There are household names, heroes such as Dr. Martin Luther King, Jr., Rosa Parks, and Jackie Robinson.

But the beauty of Black History Month is that it provides us the opportunity to dig into the stories that may not be as well-known in our modern pop culture or throughout history.

One such story can be found in the establishment of Black History Month itself.

The Father of Black History

Dr. Carter G. Woodson is known as the “Father of Black History.” Recognizing a need for stronger African-American empowerment and identity, Woodson lobbied schools and colleges to recognize “Negro History Week” (using the terminology of the time period) in February 1926. This celebration of culture and history would later be expanded to the month-long remembrance we know today.

Seven years after the establishment of Negro History Week, Dr. Woodson released the seminal book The Mis-Education of the Negro. In the book, Dr. Woodson made a case for why a comprehensive education was key for empowering African-Americans. But he also wrote about how the American education system of the time did more harm by sustaining African-American oppression than it did to help relieve it.

“The Negroes have been shoved out of the regular schools through the rear door into the obscurity of the backyard and told to imitate others whom they see from afar, or they have been permitted in some places to come into the public schools to see how others educate themselves. The program for the uplift of the Negro in this country must be based upon a scientific study of the Negro from within to develop in him the power to do for himself what his oppressors will never do to elevate him to the level of others.

Dr. Woodson knew a thing or two about education. The son of former slaves, Woodson grew up in central Virginia. After working as a miner and sharecropper, Woodson graduated from a four-year high school program in under two years.

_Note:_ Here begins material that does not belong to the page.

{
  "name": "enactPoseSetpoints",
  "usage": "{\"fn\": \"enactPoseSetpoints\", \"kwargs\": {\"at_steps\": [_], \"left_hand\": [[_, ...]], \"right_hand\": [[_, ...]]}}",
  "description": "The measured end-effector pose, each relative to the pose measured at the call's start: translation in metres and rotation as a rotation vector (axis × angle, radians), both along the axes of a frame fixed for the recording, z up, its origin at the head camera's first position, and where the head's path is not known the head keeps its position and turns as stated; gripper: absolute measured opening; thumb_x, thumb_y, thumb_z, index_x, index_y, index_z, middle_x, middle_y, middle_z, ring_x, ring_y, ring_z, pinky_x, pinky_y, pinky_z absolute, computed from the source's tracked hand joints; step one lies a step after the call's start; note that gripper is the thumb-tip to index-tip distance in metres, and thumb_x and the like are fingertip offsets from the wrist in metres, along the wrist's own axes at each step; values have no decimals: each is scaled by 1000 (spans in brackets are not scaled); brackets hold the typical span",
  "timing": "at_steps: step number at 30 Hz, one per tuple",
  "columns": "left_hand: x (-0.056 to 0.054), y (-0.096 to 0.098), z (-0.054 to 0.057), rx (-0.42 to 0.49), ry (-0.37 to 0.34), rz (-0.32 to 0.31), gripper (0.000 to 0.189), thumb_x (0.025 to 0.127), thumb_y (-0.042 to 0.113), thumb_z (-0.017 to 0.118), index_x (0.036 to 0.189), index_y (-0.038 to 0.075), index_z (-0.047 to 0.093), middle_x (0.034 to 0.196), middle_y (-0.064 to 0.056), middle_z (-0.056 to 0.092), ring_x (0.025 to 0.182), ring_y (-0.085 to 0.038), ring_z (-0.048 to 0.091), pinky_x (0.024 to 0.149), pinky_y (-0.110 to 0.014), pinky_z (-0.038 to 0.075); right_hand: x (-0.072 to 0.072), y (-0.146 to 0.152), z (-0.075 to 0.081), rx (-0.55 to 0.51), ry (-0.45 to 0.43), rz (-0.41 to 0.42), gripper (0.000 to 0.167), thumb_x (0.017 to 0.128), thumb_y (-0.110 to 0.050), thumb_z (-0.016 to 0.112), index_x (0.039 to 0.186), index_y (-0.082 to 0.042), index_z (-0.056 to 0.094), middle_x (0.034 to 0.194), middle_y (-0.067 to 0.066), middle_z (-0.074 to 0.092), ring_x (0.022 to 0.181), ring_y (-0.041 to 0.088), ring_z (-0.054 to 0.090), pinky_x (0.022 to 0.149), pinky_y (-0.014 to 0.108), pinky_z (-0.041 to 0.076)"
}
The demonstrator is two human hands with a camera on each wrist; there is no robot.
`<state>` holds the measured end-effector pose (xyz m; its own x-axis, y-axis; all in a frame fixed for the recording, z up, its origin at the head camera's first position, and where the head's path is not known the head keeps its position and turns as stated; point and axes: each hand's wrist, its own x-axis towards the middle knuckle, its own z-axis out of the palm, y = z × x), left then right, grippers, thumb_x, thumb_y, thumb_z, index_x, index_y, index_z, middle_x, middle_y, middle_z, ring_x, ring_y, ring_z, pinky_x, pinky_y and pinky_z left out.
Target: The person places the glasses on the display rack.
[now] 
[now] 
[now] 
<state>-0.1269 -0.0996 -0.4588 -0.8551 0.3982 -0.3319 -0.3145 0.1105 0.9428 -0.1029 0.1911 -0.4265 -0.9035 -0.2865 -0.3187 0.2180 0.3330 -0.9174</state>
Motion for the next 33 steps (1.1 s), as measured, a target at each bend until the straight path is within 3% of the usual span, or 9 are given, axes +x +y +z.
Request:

Eventually he became a superintendent of education in the Philippines before receiving his doctorate from Harvard in 1912–only the second African-American to do so after W.E.B. DuBois.

Understanding the power of education–and the need for its reform–Woodson established the Association of the Study of Negro Life and History (which would become the Association of the Study of African-American Life and History) as well as the Journal of Negro History and the Negro History Bulletin.

A lasting legacy

Dr. Woodson will probably be best remembered for the celebration of African-American heritage that he helped create. But educators everywhere owe him a huge debt of gratitude for shining a spotlight on the importance of education–especially for American minorities–as well as pointing to the structural flaws in America’s school system.

While we’ve made immense strides in terms of Civil Rights since Dr. Woodson’s time, educators and others continue to confront the challenge of cultural and racial inequity in schools.

As school leaders work to provide better opportunities to ALL students, they should look to the work of Dr. Woodson and his vision of education as a way to empower every citizen–no matter their race, class, or social standing.